## Exercise brief
Give again the line that contains "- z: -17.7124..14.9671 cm" and every line after it to the end of the records. Keep them exactly as they are and add nothing.

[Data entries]
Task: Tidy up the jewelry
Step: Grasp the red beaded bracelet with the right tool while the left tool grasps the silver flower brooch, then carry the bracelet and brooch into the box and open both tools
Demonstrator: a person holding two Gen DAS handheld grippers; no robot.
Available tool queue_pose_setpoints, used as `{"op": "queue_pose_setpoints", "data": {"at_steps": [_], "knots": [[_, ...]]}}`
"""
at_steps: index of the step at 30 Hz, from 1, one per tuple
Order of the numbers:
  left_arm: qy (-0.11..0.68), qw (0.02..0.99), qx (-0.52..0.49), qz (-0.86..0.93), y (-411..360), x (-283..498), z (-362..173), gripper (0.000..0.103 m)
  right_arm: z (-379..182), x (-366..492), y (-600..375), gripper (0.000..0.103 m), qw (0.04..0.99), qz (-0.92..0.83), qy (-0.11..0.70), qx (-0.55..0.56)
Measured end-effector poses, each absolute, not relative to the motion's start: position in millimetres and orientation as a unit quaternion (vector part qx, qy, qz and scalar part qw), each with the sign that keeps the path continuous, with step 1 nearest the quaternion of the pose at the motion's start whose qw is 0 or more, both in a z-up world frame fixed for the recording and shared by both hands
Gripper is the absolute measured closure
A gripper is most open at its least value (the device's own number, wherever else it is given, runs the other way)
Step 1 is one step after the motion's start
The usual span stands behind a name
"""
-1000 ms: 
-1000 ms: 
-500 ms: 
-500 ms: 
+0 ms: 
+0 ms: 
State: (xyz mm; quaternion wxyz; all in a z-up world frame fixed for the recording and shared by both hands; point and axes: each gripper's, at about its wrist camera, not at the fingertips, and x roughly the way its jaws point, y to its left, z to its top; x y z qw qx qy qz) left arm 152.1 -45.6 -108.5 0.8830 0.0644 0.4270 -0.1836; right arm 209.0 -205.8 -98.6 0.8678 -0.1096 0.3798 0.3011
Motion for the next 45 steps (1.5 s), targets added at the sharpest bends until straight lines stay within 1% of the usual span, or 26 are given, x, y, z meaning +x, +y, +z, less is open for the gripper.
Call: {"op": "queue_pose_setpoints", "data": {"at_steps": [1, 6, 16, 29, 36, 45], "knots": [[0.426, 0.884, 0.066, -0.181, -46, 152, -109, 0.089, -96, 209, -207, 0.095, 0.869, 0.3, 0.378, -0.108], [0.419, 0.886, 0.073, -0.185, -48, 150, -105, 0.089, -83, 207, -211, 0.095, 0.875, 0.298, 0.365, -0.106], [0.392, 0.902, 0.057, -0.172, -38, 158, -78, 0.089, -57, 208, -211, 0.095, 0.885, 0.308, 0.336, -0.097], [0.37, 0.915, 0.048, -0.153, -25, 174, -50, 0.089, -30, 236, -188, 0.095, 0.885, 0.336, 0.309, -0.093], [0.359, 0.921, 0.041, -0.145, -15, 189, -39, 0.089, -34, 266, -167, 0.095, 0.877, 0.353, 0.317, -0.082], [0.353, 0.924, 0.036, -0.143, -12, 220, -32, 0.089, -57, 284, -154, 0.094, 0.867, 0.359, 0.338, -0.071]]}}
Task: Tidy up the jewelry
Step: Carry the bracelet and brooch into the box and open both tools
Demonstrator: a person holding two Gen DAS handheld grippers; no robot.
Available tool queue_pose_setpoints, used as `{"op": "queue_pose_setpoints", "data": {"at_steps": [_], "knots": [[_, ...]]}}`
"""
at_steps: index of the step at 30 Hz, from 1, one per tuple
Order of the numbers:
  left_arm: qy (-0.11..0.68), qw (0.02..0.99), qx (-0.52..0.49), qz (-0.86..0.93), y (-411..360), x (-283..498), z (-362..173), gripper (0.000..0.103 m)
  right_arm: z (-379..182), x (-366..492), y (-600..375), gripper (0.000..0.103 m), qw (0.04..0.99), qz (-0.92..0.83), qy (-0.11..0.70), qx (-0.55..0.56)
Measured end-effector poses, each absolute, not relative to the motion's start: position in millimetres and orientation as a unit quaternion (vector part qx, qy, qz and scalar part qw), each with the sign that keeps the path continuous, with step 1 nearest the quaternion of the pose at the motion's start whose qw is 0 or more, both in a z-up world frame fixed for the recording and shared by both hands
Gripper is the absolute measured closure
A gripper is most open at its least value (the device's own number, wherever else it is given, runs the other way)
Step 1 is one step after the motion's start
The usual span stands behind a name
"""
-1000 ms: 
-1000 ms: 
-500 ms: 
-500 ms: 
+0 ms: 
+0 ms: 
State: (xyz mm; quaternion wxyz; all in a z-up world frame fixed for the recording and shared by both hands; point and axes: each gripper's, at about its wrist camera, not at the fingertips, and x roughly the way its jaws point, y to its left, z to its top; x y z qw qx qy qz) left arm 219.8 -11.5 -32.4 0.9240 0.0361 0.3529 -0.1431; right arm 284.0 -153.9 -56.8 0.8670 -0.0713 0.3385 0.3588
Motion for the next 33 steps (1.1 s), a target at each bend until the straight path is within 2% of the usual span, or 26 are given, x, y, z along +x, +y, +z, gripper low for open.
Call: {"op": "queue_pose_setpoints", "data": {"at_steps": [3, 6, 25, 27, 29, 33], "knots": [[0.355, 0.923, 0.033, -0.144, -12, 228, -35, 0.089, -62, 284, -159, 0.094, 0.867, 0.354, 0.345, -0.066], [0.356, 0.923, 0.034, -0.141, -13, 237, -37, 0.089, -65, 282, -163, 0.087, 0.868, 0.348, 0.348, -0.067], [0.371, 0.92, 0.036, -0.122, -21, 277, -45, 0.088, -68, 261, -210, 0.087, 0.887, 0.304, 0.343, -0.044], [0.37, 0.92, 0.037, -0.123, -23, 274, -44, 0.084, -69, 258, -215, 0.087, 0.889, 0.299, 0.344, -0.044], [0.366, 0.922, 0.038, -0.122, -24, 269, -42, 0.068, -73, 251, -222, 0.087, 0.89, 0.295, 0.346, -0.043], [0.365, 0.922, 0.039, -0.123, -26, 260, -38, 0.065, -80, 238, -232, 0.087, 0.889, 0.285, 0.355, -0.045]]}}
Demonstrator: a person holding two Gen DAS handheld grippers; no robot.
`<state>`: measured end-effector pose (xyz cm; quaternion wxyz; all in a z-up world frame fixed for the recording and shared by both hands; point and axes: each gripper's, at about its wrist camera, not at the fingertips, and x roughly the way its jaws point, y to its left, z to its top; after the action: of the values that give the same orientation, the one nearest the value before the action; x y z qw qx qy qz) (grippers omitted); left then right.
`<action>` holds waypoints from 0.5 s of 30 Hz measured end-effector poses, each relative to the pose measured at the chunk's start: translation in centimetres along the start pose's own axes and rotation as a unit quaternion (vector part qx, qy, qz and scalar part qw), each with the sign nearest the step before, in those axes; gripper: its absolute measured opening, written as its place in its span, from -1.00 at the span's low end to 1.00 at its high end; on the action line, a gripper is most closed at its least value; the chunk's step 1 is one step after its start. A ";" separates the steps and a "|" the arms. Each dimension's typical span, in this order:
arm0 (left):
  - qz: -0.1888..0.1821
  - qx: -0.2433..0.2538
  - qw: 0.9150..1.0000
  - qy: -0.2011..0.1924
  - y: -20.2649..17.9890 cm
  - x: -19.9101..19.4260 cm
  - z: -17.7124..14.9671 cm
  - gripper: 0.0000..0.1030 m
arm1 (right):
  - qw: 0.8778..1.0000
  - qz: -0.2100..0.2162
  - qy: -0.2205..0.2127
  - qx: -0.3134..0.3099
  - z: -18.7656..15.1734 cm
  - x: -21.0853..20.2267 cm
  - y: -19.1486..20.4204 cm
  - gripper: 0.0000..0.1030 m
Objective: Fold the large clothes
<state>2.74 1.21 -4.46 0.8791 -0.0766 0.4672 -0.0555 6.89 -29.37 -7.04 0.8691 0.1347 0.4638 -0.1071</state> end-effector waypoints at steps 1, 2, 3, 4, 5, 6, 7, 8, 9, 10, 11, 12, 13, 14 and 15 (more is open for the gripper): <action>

## Result of the task
  - z: -17.7124..14.9671 cm
  - gripper: 0.0000..0.1030 m
arm1 (right):
  - qw: 0.8778..1.0000
  - qz: -0.2100..0.2162
  - qy: -0.2205..0.2127
  - qx: -0.3134..0.3099
  - z: -18.7656..15.1734 cm
  - x: -21.0853..20.2267 cm
  - y: -19.1486..20.4204 cm
  - gripper: 0.0000..0.1030 m
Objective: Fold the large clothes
<state>2.74 1.21 -4.46 0.8791 -0.0766 0.4672 -0.0555 6.89 -29.37 -7.04 0.8691 0.1347 0.4638 -0.1071</state> end-effector waypoints at steps 1, 2, 3, 4, 5, 6, 7, 8, 9, 10, 11, 12, 13, 14 and 15 (more is open for the gripper): <action>

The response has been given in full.